> **TASK TO COMPLETE**
Where the line holding "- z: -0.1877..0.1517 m" appears, start copying, and continue exactly through the last line of the listing, skipping pictures.
START SOURCE DATA
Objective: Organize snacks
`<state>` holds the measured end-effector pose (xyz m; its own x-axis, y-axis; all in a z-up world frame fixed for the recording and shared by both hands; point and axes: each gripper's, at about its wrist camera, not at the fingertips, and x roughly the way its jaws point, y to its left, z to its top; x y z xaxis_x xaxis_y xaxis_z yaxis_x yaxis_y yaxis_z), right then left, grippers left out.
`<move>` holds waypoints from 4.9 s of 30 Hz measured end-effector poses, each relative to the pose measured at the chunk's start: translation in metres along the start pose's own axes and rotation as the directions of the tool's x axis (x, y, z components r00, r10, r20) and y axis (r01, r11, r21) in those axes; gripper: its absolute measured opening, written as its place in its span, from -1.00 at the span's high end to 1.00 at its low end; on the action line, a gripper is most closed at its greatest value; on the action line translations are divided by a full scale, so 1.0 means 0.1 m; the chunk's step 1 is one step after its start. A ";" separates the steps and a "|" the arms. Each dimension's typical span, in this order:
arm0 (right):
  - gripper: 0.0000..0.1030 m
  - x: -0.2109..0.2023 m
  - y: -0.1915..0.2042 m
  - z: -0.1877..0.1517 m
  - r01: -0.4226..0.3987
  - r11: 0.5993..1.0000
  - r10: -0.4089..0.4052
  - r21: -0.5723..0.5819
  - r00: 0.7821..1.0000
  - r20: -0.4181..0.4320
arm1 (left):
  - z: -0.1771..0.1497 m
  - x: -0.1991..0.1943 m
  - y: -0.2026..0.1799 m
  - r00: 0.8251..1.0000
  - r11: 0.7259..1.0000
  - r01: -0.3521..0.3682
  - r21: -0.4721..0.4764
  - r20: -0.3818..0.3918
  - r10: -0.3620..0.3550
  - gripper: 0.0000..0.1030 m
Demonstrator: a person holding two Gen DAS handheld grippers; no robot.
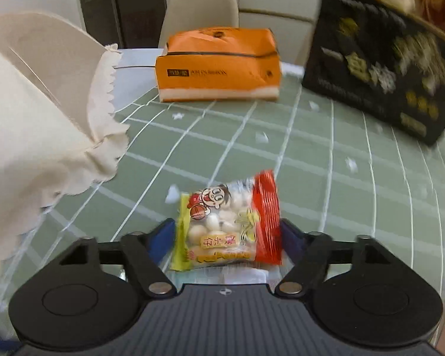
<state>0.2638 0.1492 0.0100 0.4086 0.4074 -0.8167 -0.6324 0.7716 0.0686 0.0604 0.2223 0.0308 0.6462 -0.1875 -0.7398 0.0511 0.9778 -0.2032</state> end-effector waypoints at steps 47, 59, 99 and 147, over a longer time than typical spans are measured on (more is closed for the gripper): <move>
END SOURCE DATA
> **SOLUTION BELOW**
  - z: -0.1877..0.1517 m
  - r01: -0.4226..0.3987
  - r11: 0.5993..1.0000
  - r10: -0.4089..0.4052
  - r21: -0.5723..0.5819
  - r00: 0.7821..1.0000
  - r20: -0.4181..0.4320
arm1 (left):
  - z: -0.1771..0.1497 m
  - x: -0.1991..0.1943 m
  - y: -0.2026..0.1799 m
  - r00: 0.8251..1.0000
  - r11: 0.7259..1.0000
  - r01: -0.3521..0.3682
  - r21: -0.4721..0.4764
  - r20: -0.3818..0.3918
  - r10: -0.3620..0.3550
  - gripper: 0.0000..0.1030 m
Demonstrator: a person holding two Gen DAS handheld grippers; no robot.
<state>0.2638 0.1492 0.0100 0.4086 0.4074 -0.8167 -0.6324 0.7716 0.0686 0.0604 0.2223 0.0308 0.6462 -0.1875 -0.7398 0.0511 0.9778 -0.2032</state> end-effector waypoints at steps 47, 59, 99 and 147, over a longer time than typical spans are measured on (more is closed for the gripper): <move>

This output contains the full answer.